James Alexander Craig Thom (May 26, 1933 – January 30, 2023) was an American author, best known for his works in the Western genre and colonial American history which are noted for their historical accuracy borne of his painstaking research. Thom graduated from Butler University in 1961 with a BA in Journalism after serving in the United States Marine Corps in the Korean War.

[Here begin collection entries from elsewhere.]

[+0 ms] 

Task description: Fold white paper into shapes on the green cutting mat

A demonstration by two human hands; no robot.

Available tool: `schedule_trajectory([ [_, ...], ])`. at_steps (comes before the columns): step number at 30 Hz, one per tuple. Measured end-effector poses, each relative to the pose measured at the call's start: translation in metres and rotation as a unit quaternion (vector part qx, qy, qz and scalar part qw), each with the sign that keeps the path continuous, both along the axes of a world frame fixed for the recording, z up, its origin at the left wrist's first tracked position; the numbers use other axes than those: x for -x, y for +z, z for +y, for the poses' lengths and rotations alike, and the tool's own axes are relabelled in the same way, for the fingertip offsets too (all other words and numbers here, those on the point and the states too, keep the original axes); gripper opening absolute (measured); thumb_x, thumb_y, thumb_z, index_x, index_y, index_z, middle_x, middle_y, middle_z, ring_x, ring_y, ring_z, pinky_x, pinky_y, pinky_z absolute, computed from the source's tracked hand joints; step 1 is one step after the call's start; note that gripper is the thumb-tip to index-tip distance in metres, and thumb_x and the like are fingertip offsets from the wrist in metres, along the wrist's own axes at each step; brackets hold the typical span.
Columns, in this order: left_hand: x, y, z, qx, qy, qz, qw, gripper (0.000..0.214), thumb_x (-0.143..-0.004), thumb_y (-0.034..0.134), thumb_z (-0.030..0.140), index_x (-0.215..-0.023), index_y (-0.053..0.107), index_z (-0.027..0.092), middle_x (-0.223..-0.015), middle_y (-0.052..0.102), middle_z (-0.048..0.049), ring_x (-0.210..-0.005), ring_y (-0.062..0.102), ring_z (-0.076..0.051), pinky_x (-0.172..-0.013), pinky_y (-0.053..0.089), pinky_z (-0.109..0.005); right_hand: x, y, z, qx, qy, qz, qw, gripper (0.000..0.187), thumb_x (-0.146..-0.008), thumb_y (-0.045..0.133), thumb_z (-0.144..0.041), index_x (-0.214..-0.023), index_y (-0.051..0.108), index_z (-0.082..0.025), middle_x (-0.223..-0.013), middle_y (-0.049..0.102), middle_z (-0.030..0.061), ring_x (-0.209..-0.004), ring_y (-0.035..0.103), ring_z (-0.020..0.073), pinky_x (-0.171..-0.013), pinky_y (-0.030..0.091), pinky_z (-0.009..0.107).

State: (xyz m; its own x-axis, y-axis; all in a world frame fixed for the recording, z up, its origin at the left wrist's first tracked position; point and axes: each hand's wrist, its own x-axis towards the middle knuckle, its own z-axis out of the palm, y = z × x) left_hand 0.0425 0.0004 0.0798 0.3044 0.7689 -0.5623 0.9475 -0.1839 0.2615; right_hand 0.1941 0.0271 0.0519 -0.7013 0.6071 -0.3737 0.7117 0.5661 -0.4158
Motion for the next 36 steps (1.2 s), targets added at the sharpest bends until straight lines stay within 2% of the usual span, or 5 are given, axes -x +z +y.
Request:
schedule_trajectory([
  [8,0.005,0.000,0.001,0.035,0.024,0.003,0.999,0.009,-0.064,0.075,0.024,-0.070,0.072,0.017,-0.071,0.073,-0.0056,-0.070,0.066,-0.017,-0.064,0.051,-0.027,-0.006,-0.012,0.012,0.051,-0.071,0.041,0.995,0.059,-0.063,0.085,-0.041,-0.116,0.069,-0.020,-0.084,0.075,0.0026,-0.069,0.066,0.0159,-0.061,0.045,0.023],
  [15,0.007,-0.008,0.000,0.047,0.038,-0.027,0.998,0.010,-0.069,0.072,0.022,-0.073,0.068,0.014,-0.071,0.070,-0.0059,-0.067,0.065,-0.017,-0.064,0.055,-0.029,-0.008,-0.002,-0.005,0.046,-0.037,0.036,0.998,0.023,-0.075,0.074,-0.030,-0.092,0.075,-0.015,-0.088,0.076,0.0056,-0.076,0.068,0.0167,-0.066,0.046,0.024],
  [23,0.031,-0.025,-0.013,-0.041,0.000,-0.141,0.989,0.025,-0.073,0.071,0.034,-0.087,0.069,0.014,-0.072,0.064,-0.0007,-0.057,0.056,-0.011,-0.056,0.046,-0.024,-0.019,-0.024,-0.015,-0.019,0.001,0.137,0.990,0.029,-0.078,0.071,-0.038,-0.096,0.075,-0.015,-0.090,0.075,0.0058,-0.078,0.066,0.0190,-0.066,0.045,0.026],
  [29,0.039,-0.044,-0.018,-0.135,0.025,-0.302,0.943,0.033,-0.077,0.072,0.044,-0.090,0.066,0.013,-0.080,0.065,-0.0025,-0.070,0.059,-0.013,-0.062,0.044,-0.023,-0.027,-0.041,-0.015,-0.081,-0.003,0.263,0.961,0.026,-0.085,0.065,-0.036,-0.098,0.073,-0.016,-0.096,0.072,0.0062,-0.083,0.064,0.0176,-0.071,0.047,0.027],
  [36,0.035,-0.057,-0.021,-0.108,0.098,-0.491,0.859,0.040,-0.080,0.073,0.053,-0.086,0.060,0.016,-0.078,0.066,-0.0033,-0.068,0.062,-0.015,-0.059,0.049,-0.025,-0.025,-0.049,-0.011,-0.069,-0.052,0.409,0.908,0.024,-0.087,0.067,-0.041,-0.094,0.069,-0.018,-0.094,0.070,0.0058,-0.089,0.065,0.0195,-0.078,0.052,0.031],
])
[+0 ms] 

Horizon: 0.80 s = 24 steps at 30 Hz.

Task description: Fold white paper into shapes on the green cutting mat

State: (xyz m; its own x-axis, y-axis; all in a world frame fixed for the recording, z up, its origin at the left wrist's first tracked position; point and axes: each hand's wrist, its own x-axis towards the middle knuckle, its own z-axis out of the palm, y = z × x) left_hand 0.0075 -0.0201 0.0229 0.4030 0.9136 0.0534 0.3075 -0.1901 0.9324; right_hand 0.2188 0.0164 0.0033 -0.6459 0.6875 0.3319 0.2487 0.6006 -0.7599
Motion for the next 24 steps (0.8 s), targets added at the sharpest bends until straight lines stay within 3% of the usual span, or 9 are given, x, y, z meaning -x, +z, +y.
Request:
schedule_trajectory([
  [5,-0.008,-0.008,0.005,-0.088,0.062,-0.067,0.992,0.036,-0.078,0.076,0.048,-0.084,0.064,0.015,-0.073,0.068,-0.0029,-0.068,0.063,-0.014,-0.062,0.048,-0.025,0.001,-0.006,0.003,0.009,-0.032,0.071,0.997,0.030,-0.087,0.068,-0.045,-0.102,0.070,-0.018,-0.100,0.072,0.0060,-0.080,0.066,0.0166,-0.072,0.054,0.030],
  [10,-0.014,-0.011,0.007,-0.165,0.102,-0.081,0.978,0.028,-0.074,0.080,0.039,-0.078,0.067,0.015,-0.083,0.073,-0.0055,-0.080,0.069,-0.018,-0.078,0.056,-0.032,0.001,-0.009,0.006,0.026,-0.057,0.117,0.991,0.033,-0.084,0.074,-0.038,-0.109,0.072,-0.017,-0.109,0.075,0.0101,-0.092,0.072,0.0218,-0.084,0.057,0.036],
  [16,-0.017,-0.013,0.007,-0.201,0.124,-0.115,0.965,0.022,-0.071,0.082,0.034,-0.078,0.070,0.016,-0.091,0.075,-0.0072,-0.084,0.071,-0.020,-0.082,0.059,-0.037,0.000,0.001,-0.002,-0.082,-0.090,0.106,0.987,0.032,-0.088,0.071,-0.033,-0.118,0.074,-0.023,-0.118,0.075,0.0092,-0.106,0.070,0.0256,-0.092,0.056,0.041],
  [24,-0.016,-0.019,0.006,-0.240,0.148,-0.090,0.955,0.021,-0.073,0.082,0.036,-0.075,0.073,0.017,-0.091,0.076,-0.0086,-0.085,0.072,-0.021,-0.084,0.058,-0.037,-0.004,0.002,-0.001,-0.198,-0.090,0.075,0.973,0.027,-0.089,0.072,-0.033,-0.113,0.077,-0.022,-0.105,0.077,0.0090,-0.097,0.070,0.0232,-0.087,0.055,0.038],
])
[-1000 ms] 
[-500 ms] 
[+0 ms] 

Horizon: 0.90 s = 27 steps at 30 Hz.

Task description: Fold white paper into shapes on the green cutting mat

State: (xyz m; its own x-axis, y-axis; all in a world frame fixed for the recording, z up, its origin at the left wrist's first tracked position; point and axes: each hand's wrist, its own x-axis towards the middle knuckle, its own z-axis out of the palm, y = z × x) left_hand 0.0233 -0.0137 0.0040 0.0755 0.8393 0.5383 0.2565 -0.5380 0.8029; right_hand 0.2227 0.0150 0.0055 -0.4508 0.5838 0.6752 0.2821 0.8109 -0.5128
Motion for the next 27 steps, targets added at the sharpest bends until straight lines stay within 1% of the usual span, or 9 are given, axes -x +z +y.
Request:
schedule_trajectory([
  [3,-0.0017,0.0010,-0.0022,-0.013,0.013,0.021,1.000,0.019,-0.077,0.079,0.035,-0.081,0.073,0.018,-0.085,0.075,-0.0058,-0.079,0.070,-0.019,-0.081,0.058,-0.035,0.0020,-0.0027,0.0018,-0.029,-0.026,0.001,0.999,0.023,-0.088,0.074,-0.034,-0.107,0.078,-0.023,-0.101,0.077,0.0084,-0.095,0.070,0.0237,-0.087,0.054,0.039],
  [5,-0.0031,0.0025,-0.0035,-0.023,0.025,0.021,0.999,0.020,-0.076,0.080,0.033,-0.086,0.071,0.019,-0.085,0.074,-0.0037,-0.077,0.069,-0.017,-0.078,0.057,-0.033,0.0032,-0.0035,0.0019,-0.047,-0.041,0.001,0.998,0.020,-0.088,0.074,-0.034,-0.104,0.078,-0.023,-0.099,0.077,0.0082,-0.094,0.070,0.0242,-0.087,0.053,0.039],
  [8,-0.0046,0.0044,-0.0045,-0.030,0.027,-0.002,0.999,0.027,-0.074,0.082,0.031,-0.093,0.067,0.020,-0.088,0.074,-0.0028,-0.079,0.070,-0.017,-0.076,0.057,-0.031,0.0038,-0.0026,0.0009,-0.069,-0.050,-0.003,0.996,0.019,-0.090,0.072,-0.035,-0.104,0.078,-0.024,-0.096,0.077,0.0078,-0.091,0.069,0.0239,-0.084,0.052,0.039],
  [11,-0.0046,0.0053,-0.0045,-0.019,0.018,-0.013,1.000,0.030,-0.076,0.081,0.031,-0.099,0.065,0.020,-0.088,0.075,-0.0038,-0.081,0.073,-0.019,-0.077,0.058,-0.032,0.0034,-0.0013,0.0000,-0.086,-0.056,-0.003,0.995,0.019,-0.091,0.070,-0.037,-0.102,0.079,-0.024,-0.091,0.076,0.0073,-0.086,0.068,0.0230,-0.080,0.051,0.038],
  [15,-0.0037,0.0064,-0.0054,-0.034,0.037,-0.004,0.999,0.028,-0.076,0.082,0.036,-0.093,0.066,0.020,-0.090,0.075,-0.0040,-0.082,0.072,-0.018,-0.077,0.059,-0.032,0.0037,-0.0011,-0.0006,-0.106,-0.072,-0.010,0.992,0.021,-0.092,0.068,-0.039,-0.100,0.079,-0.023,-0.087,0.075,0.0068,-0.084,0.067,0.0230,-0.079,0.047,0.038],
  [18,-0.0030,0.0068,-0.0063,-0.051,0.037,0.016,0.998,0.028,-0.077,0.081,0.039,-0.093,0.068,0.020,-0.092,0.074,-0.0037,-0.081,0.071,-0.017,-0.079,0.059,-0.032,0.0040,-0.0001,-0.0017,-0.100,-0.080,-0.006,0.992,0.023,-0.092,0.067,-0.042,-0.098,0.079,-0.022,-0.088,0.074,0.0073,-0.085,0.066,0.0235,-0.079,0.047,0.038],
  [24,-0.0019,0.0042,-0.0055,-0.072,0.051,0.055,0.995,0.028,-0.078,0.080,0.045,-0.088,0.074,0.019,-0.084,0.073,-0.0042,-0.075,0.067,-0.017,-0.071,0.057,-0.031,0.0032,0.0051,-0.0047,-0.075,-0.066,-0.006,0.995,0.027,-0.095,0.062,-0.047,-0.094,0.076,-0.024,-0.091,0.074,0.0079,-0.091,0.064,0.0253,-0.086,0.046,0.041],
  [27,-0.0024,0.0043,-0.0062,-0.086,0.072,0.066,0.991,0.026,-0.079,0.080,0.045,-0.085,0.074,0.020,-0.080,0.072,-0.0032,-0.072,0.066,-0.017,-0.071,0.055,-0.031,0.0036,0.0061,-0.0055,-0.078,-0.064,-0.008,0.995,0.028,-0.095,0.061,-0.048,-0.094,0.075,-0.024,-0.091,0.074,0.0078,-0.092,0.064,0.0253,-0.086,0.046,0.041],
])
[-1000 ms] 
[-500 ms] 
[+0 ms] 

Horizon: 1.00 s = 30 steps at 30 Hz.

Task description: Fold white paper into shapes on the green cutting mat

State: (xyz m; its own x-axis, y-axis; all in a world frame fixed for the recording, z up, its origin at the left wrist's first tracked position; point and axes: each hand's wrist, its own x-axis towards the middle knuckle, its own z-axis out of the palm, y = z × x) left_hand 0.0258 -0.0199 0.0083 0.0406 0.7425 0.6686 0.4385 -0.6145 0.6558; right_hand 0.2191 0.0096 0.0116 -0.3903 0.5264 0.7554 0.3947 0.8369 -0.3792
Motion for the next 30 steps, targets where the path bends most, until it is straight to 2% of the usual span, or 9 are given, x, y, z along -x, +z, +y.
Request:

He taught a course in journalism at Indiana University, and was a contributor to The Saturday Evening Post.

Personal life and death 
Thom married Dark Rain in 1990. Dark Rain is co-author with Thom of the books Warrior Woman and The Shawnee: Kohkumthena's Grandchildren. His website describes her as the Water Panther Clan Mother of the East of the River Shawnee of Ohio.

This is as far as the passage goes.